Assignment —
Your task is to copy the records that follow exactly, minus any images.

Provided records —
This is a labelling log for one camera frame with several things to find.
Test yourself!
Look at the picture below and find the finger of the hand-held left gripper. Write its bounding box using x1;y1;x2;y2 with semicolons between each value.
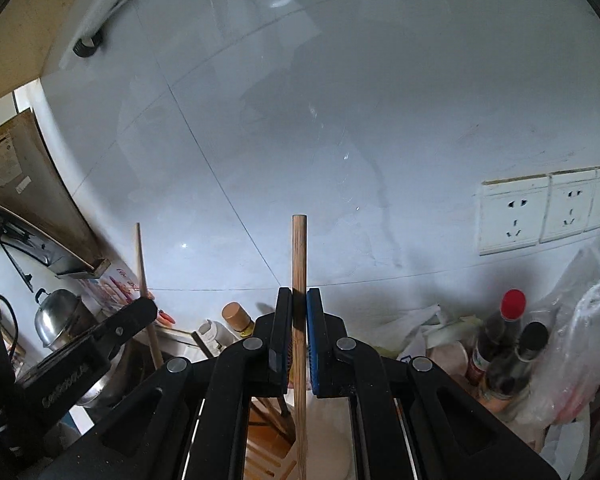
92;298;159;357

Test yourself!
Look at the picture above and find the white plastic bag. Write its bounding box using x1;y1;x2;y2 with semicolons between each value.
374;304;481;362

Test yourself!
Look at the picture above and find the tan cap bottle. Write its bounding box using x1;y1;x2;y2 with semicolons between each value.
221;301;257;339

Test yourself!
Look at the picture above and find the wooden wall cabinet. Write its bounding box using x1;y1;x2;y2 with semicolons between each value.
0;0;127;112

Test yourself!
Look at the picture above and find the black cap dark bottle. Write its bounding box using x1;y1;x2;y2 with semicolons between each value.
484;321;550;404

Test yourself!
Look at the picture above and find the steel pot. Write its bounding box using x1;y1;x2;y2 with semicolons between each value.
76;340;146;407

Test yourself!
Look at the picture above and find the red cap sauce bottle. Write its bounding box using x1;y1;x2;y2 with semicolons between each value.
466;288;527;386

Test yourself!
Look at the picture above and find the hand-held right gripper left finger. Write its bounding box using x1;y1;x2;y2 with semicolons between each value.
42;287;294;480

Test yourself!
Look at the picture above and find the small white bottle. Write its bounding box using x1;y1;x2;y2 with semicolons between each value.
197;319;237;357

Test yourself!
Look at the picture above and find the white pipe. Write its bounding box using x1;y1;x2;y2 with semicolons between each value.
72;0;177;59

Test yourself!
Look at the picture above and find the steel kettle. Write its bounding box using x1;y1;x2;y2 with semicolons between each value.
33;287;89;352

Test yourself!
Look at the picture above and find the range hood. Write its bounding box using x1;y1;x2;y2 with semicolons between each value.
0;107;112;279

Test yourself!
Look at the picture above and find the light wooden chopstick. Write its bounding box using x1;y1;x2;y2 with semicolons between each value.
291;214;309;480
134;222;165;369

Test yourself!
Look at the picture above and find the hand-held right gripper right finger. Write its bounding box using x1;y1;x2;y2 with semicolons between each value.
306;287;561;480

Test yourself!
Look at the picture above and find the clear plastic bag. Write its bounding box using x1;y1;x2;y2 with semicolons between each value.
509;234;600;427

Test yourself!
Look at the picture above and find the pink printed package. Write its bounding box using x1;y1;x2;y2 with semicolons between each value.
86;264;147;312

Output for this task —
This is a labelling log for one camera frame with several things to find.
Test yourself!
Look at the picture below and find the finger of the hand-held left gripper. Write its bounding box using x1;y1;x2;y2 with semicolons between each value.
92;298;159;357

Test yourself!
Look at the picture above and find the white plastic bag. Write its bounding box using x1;y1;x2;y2 with semicolons between each value.
374;304;481;362

Test yourself!
Look at the picture above and find the tan cap bottle. Write its bounding box using x1;y1;x2;y2 with semicolons between each value.
221;301;257;339

Test yourself!
Look at the picture above and find the wooden wall cabinet. Write its bounding box using x1;y1;x2;y2 with semicolons between each value.
0;0;127;112

Test yourself!
Look at the picture above and find the black cap dark bottle. Write its bounding box using x1;y1;x2;y2 with semicolons between each value.
484;321;550;404

Test yourself!
Look at the picture above and find the steel pot. Write its bounding box using x1;y1;x2;y2 with semicolons between each value.
76;340;146;407

Test yourself!
Look at the picture above and find the red cap sauce bottle. Write its bounding box using x1;y1;x2;y2 with semicolons between each value.
466;288;527;386

Test yourself!
Look at the picture above and find the hand-held right gripper left finger. Write its bounding box using x1;y1;x2;y2 with semicolons between each value.
42;287;294;480

Test yourself!
Look at the picture above and find the small white bottle. Write its bounding box using x1;y1;x2;y2 with semicolons between each value.
197;319;237;357

Test yourself!
Look at the picture above and find the white pipe. Write its bounding box using x1;y1;x2;y2 with semicolons between each value.
72;0;177;59

Test yourself!
Look at the picture above and find the steel kettle. Write its bounding box using x1;y1;x2;y2 with semicolons between each value.
33;287;89;352

Test yourself!
Look at the picture above and find the range hood. Write its bounding box using x1;y1;x2;y2 with semicolons between each value.
0;107;112;279

Test yourself!
Look at the picture above and find the light wooden chopstick. Write its bounding box using x1;y1;x2;y2 with semicolons between each value.
291;214;309;480
134;222;165;369

Test yourself!
Look at the picture above and find the hand-held right gripper right finger. Write its bounding box using x1;y1;x2;y2 with semicolons between each value.
306;287;561;480

Test yourself!
Look at the picture above and find the clear plastic bag. Write its bounding box using x1;y1;x2;y2 with semicolons between each value.
509;234;600;427

Test yourself!
Look at the picture above and find the pink printed package. Write its bounding box using x1;y1;x2;y2 with semicolons between each value.
86;264;147;312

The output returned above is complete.